In Brazil, until May 2016 there were 174,003 reported cases for an incidence of 85.1 : 100,000 inhabitants. By August 20, 2016, the total number of children suspected to be infected and have CZVS was 9091 ; with 2968 of them being still investigated. Out of 6123 fully investigated cases, the diagnosis was confirmed in 1854 (30%) children including 129 (7%) cases of fetal or neonatal death. In only 51 cases was the diagnosis made using specific criteria (either serology or polymerase chain reaction [PCR]). According to these reports the number of declared and confirmed cases has decreased in the last months ( Fig. 166.1 ).
From Brazil, the ZIKAV traveled north, affecting fetuses and children and reaching the continental United States of America through Miami, where there were 29 cases of autochthonous infections reported by August 24, 2016.
Etiology and Pathophysiology
ZIKAV is transmitted by the bite of mosquitos of the Aedes species, mainly by Aedes Aegypti; in addition, there are reports of transmission through sexual intercourse and probably also through blood products. It can also be transmitted vertically from pregnant women to their fetuses.
As with other intrauterine infections (IUI), the virus enters the fetus after infecting the placenta. The central nervous system (CNS) infection is facilitated by the fact that the blood-brain barrier is not yet functional. Tang et al. showed that ZIKAV infects human embryonic cortical neural progenitor cells, multiplying in these cells and causing their death. Adult neurons and astrocytes can also be infected.

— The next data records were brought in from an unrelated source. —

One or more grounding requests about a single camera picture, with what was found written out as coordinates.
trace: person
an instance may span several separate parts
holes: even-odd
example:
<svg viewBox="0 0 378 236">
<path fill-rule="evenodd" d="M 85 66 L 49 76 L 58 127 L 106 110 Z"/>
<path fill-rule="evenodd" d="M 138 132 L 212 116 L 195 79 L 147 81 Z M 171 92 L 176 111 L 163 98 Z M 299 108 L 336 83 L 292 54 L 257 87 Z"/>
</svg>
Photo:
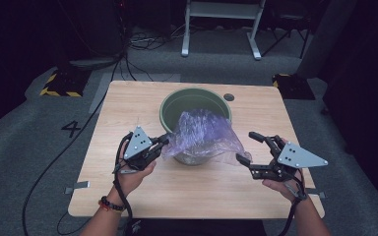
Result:
<svg viewBox="0 0 378 236">
<path fill-rule="evenodd" d="M 121 158 L 124 152 L 124 147 L 120 151 Z M 153 161 L 143 171 L 132 174 L 118 173 L 118 180 L 120 182 L 124 196 L 127 197 L 132 191 L 137 189 L 143 182 L 143 179 L 155 170 L 155 167 L 156 161 Z M 298 171 L 296 172 L 296 177 L 300 178 Z M 289 185 L 295 186 L 294 183 L 295 182 L 291 180 L 291 183 Z M 272 190 L 280 192 L 289 201 L 294 201 L 294 195 L 287 189 L 284 183 L 265 179 L 262 181 L 262 184 Z M 115 189 L 115 186 L 112 186 L 111 190 L 106 196 L 106 200 L 116 206 L 124 205 L 121 201 L 121 198 L 119 197 L 117 190 Z M 299 236 L 331 235 L 310 198 L 306 198 L 306 200 L 301 201 L 296 206 L 294 217 L 296 221 L 297 235 Z M 89 223 L 85 226 L 85 229 L 81 232 L 81 235 L 117 235 L 120 219 L 121 212 L 119 212 L 118 210 L 106 210 L 105 208 L 100 207 L 96 211 L 92 219 L 89 221 Z"/>
</svg>

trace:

Although until now most of the reported cases involved severely affected fetuses and newborns, it will not be surprising if cases with less severe pathologic features are diagnosed in the near future, as with cytomegalovirus (CMV) and toxoplasmosis.
Manifestations of Disease
A history of a febrile disease accompanied by arthralgia, rash, and conjunctivitis may be obtained in some patients, but many cases remain asymptomatic. The risk to develop severe complications is estimated to be low.
Most of the cases diagnosed postpartum are recognized by the presence of microcephaly, usually severe with small fontanels, narrow sutures, and an abnormal head shape. In the absence of microcephaly, the diagnosis is more difficult and may be suspected by the presence of various degrees of ventriculomegaly, abnormal eyes, and limb abnormalities such as arthrogryposis. Asymptomatic or mild involvement following transmission to the fetus have not yet been reported.
Maternal serologic diagnosis is predominantly based on PCR or immunoglobulin M testing, based on timing since exposure or symptoms. As those clinical pathways are rapidly changing in response to new data, clinicians should consult local public health departments or the World Health Organization, Centers for Disease Control, or other authoritative web resources for current information.